Problem: For each line of the listing that contains "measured", make a copy and return it.

Data excerpt:
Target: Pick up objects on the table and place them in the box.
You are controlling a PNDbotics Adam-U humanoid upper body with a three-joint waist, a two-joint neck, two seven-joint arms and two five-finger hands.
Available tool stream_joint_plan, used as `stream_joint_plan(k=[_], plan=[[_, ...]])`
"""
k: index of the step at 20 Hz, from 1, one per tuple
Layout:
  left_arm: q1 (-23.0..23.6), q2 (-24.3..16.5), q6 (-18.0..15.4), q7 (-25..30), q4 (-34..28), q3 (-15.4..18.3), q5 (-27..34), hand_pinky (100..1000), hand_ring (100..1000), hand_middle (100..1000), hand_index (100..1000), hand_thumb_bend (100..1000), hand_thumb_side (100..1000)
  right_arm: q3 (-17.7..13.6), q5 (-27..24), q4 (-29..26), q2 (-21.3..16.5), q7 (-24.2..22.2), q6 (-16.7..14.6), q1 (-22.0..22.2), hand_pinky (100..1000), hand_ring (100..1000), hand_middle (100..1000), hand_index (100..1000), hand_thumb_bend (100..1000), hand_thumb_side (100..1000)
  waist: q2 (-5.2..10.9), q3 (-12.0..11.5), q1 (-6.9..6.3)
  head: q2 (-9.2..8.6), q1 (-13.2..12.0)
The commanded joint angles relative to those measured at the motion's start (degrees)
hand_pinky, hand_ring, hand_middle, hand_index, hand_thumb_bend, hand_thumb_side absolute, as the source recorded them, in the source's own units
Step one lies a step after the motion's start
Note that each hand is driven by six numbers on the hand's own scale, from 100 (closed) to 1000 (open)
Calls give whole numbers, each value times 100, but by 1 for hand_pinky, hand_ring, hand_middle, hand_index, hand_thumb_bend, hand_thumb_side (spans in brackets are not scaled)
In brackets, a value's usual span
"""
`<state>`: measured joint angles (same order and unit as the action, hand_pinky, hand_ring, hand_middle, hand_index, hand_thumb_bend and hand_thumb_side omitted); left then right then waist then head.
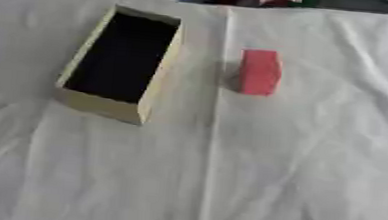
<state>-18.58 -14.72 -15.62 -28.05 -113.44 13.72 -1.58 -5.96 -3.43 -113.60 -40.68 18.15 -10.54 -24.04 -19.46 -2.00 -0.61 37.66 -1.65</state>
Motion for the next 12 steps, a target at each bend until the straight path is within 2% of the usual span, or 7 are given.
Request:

Reply to the task:
The commanded joint angles relative to those measured at the motion's start (degrees)
`<state>`: measured joint angles (same order and unit as the action, hand_pinky, hand_ring, hand_middle, hand_index, hand_thumb_bend and hand_thumb_side omitted); left then right then waist then head.

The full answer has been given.